(Assigned task): Working through the lines below, return each one that holds "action".

[Records excerpted from a collection]
◇ ◇ ◇ ◇ ◇

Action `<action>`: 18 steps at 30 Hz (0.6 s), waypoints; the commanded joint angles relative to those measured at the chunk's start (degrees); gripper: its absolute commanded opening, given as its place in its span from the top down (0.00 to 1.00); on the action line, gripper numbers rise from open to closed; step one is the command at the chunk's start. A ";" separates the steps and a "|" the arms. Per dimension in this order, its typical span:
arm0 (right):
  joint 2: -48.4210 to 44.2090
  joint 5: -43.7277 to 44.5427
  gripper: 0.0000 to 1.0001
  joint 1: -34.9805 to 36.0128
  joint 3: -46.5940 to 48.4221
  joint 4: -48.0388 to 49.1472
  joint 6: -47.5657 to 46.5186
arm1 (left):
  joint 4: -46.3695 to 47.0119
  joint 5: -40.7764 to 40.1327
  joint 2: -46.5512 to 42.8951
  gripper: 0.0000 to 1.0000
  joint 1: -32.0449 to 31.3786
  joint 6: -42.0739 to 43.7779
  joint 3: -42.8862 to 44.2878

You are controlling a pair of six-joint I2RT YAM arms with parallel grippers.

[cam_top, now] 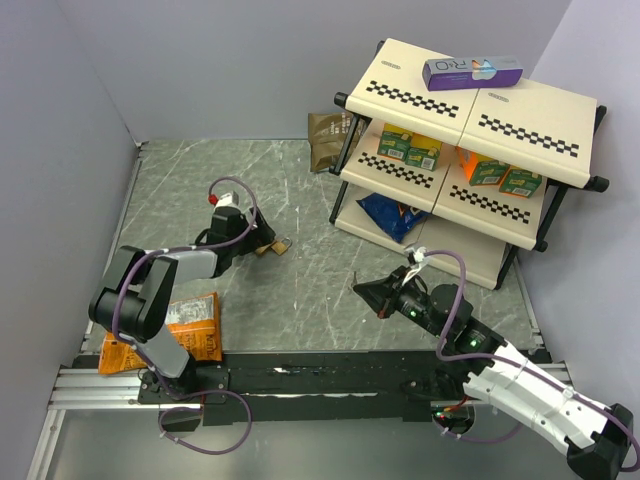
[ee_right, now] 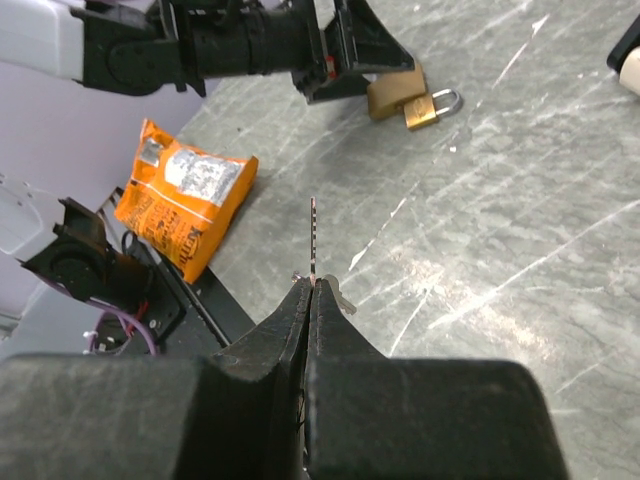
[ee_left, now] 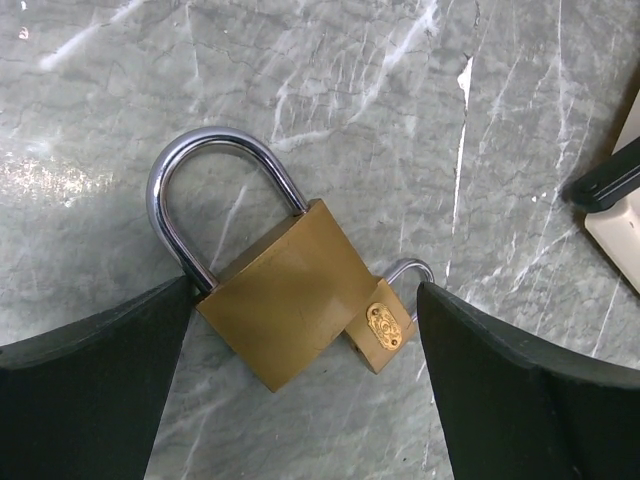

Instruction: Unlock with the key

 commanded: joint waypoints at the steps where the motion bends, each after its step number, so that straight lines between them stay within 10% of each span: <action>1: 1.05 -0.25 1.00 -0.27 0.36 -0.49 0.49 | -1.39 -1.70 -0.54 0.01 -0.06 0.91 2.85; 8: 1.58 -0.60 1.00 -0.18 -0.25 0.29 1.28 | -16.42 -12.97 -1.86 0.01 -2.08 1.35 7.69; 18: 0.53 -0.69 1.00 -0.18 -1.83 0.12 1.73 | -16.79 -5.00 -0.21 0.01 -2.52 -1.47 6.46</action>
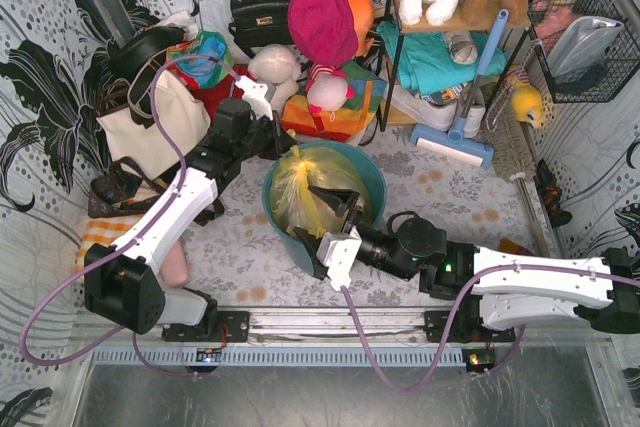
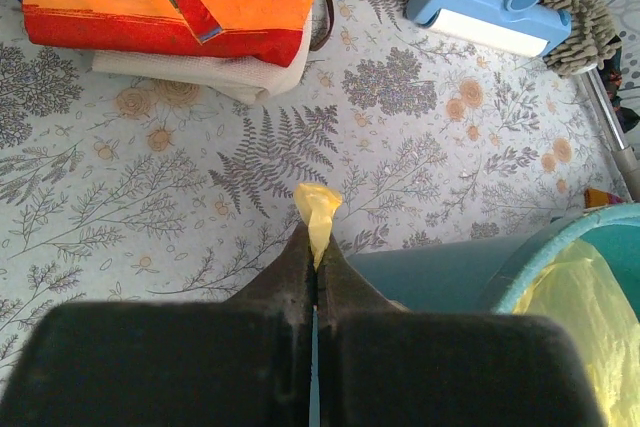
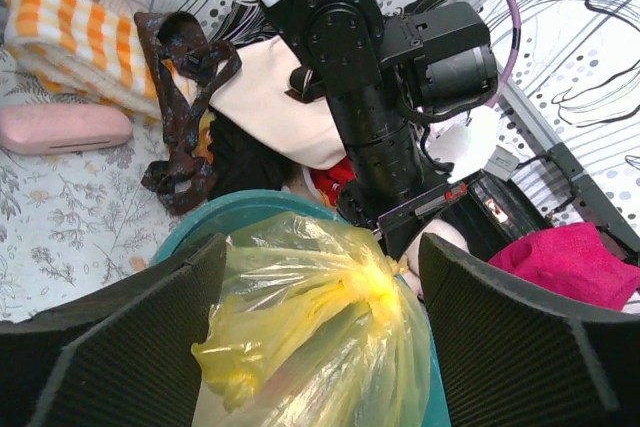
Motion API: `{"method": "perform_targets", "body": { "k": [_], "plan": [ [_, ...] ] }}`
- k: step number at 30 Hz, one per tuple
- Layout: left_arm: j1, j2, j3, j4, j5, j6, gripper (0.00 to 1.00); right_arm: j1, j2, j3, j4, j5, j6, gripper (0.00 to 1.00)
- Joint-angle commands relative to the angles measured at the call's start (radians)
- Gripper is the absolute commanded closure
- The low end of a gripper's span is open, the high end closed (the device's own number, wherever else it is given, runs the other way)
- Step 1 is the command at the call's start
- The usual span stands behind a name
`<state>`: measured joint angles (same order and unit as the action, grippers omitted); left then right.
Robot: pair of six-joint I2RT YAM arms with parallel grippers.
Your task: Tie the trash bag
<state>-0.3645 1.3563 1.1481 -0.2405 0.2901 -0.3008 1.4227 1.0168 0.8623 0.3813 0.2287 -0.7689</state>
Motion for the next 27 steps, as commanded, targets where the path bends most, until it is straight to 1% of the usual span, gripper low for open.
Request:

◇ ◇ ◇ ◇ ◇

(Problem solution):
Action `<action>`: 18 steps at 30 Hz (0.6 s), waypoints; the commanded joint angles relative to those measured at the chunk's start (degrees); gripper: its absolute commanded opening, given as its place in its span from the top down (0.00 to 1.00); on the action line, gripper numbers rise from open to closed; step one is the command at the chunk's start. A ";" separates the steps and a "|" the arms. Per dimension in this order, its typical span:
 commanded: joint waypoints at the steps where the motion bends, each after its step number, so that straight lines between them stay within 10% of each span: <action>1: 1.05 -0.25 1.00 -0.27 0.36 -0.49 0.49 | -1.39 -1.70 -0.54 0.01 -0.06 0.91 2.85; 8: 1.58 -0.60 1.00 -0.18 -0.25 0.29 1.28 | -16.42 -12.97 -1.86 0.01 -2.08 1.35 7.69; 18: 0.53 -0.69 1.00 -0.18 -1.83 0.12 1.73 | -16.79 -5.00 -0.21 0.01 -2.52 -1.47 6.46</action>
`<state>`: measured joint angles (same order and unit as the action, grippers omitted); left then right.

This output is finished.